Monitor the potential energy relative to a reference (taken from the first MD step). If the energy deviates beyond a user-defined threshold, the simulation is stopped. This prevents the system from exploring unphysical regions of the potential energy surface.
# Energy check [Default]
deepmd_setup:
  epot_threshold: 5.0    # Maximum allowed deviation energy (in eV)
In this case, if the potential energy exceeds the allowed range, MD simulation will be terminated and the error will be logged. The workflow will then proceed to the next iteration.

\[E_\text{pot} < E_\text{ref} - \Delta E \quad \text{or} \quad E_\text{pot} > E_\text{ref} + \Delta E\]

where:

\(E_\text{ref}\) is the reference energy at the first MD step,
\(E_\text{pot}\) is the current potential energy,
\(\Delta E\) is the user-defined threshold. (epot_threshold)

Note

Both distance and energy checks are optional but recommended when starting with less training data.
If you wish to disable them, simply comment out or remove the corresponding section.

Output

Each iteration produces several output files.
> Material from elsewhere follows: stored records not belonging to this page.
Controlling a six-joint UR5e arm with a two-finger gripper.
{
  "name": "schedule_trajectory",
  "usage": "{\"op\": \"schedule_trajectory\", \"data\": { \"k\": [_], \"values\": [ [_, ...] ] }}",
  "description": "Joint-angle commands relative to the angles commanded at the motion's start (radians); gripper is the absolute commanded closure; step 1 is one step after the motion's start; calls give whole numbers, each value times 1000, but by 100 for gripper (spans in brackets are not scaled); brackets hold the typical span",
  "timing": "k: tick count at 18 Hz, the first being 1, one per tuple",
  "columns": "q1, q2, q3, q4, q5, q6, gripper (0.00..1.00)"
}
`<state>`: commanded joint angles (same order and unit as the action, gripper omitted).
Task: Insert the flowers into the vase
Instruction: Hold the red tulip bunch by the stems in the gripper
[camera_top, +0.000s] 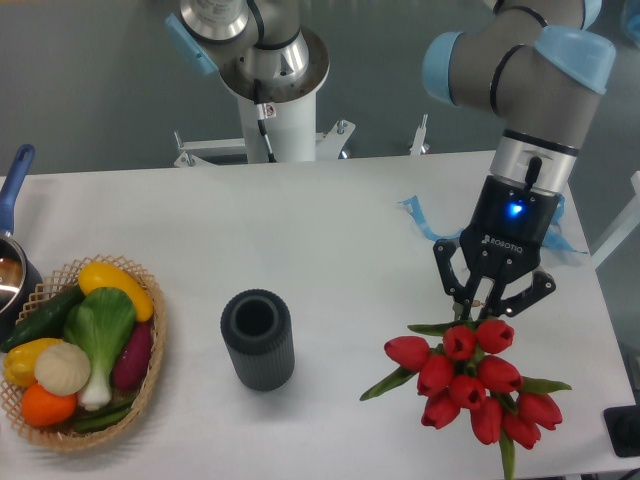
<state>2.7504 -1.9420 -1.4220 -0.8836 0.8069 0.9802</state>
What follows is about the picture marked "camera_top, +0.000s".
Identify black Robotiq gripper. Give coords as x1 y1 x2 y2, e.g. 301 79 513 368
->
433 176 559 318

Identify red tulip bouquet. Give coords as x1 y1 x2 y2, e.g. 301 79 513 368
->
360 312 571 479

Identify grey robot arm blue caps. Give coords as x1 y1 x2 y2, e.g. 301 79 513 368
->
165 1 616 321

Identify dark grey ribbed vase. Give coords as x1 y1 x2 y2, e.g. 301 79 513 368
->
220 289 295 392

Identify crumpled blue ribbon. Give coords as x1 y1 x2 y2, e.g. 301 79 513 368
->
542 195 588 255

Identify blue ribbon strip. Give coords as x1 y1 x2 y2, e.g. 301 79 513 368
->
399 195 462 242

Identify black device at edge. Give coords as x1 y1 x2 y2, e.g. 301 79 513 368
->
603 405 639 458

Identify purple sweet potato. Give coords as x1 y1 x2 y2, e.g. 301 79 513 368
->
112 322 152 390

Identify green bok choy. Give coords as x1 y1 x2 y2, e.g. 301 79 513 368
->
63 287 136 412

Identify yellow squash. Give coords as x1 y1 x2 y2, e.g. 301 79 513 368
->
78 261 154 322

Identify green bean pods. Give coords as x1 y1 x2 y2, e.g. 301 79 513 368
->
71 397 134 434

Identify woven wicker basket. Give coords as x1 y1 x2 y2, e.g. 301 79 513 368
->
1 255 167 451

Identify cream white garlic bun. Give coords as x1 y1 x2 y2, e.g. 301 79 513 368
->
34 342 91 396

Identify green cucumber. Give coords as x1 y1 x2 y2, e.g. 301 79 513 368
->
1 285 85 353

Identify orange fruit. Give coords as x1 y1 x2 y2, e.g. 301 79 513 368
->
21 383 77 427

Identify yellow bell pepper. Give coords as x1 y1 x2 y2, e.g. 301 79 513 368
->
3 338 62 388

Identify white levelling foot bracket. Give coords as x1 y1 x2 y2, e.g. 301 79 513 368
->
409 114 430 156

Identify white metal frame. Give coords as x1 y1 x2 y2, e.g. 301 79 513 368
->
591 171 639 269

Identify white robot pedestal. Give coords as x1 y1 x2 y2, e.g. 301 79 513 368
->
237 93 316 164

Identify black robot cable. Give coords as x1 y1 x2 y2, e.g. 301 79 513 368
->
252 78 278 164

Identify blue handled saucepan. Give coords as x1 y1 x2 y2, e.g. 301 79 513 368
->
1 144 42 341

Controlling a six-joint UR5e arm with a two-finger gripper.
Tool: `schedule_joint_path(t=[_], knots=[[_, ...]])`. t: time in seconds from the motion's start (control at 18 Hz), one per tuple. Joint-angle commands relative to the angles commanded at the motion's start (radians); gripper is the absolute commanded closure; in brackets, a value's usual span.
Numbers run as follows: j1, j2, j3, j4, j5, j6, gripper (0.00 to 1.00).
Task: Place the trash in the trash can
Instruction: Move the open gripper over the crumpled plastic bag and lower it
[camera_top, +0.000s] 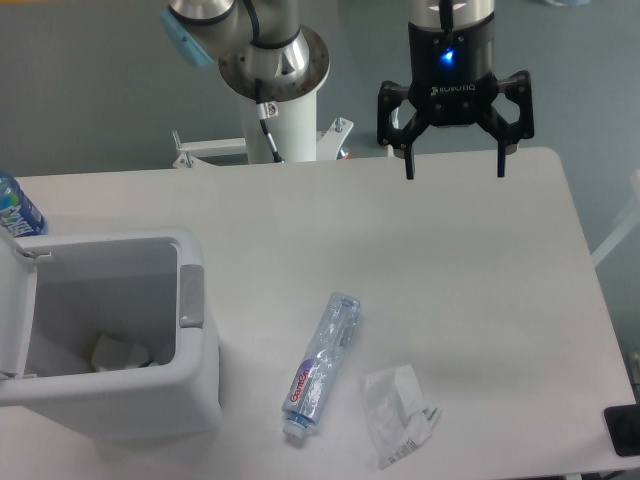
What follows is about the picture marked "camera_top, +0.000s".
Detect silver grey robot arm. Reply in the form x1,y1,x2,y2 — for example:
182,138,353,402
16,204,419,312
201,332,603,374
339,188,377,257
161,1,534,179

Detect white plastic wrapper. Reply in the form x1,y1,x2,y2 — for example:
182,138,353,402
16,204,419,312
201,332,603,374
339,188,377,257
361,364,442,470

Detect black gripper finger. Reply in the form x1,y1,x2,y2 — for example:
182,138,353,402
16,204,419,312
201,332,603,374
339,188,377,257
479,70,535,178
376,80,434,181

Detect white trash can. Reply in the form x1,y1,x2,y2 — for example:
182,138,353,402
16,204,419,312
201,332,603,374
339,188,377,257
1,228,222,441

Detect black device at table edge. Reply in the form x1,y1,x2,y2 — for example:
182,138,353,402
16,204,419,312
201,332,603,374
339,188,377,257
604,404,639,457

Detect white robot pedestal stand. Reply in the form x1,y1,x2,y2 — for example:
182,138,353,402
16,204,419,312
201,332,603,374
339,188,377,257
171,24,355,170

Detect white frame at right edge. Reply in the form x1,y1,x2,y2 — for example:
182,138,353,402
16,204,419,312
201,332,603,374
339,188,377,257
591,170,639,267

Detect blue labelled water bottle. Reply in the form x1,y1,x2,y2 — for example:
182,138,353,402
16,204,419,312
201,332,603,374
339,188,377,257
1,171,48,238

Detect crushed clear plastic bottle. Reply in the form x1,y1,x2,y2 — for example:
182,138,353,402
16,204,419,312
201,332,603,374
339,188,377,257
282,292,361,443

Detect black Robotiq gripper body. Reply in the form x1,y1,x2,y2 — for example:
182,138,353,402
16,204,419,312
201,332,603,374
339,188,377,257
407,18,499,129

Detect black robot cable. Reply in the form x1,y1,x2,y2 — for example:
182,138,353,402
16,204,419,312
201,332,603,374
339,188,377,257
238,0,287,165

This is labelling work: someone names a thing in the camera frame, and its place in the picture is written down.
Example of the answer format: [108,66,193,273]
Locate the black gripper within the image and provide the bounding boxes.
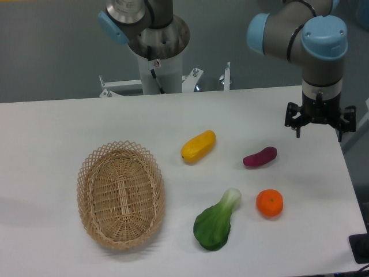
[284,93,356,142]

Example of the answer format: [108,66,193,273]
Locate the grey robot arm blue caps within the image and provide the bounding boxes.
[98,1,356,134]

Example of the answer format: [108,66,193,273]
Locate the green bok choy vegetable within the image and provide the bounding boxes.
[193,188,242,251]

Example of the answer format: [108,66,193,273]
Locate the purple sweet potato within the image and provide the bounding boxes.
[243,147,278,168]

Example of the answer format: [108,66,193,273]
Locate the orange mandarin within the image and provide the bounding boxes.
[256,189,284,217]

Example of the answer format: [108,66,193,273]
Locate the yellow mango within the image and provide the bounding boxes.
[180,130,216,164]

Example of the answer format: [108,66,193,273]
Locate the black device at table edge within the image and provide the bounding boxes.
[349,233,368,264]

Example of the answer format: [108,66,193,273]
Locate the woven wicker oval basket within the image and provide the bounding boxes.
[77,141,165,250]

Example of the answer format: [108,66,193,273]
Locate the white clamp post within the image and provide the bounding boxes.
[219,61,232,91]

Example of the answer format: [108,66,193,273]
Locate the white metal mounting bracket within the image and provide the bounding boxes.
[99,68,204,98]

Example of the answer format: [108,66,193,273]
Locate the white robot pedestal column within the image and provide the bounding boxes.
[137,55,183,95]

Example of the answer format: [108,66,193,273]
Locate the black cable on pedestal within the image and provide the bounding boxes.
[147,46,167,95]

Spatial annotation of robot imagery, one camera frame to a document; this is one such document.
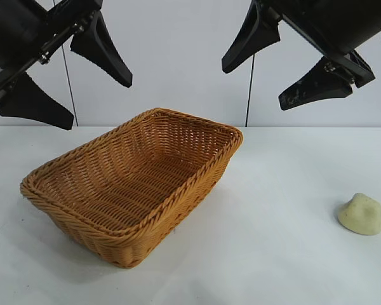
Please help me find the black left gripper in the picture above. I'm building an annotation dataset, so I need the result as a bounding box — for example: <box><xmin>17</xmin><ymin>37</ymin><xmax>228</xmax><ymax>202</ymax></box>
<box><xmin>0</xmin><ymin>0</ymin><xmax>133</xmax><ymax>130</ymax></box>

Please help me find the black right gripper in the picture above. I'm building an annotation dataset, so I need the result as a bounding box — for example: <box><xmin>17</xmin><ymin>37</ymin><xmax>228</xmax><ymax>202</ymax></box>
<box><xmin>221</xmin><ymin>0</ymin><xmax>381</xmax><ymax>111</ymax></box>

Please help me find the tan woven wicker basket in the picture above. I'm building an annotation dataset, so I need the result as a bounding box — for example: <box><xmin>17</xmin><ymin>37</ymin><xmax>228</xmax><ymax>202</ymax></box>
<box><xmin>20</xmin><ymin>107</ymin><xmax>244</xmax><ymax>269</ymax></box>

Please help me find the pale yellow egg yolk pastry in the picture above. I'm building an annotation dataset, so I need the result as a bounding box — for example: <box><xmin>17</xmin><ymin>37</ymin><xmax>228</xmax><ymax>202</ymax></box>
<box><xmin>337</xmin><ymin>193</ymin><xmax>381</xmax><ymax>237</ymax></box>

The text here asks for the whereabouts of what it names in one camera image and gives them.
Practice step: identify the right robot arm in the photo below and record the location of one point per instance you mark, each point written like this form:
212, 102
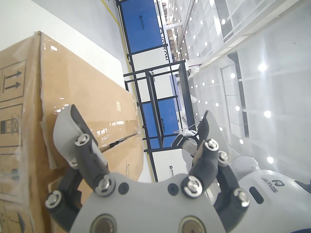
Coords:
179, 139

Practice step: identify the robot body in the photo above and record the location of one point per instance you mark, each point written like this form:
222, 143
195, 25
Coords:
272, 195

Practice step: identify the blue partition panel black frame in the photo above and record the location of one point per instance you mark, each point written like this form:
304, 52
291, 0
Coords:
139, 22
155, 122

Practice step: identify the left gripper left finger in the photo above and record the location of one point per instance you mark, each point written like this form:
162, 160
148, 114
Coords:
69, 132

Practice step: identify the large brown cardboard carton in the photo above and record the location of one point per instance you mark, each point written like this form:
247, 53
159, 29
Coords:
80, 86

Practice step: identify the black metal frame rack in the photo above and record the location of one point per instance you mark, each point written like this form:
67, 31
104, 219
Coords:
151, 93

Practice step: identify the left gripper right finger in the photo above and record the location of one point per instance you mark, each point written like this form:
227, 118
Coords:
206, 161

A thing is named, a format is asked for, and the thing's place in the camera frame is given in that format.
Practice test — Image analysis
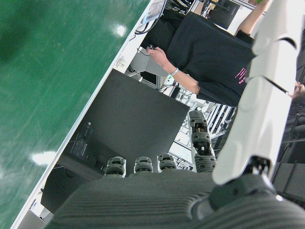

The filenames shown are defaults but may be overridden by the user.

# File output settings
output:
  log_file: "AseMD.log"        # Log file of MD simulation        [Optional (Default: AseMD.log)]
  aimdtraj_file: "AseMD.traj"  # ASE trajectory file for AIMD run [Optional (Default: AseMD.traj)]
  dptraj_file: "dpmd.traj"     # ASE DeepMD trajectory file       [Optional (Default: dpmd.traj)]

log_file contains the MD information, and traj file stores the trajectory structures.

Time[ps]      Etot[eV]     Epot[eV]     Ekin[eV]    T[K]
0000        -112.0807    -112.8950       0.8143   300.0
0700        -111.6322    -112.7149       1.0828   398.9
1400        -112.4215    -113.3518       0.9303   342.7
2100        -112.9996    -113.6775       0.6779   249.8
2800        -112.6910    -113.7220       1.0310   379.8

Directory structure

>>> Project Root
├── POSCAR
├── INCAR
├── input.json
├── input.yaml
├── Dataset
│   ├── training_data
│   └── validation_data
├── iter_000000
│   ├── 00.dft
│   ├── 01.train
│   └── 02.dpmd
├── iter_000001
│   ├── 00.dft
│   ├── 01.train
│   └── 02.dpmd

For detailed output see section Directory Structure.

A template input file is available at scripts folder, for all the settings of SPARC.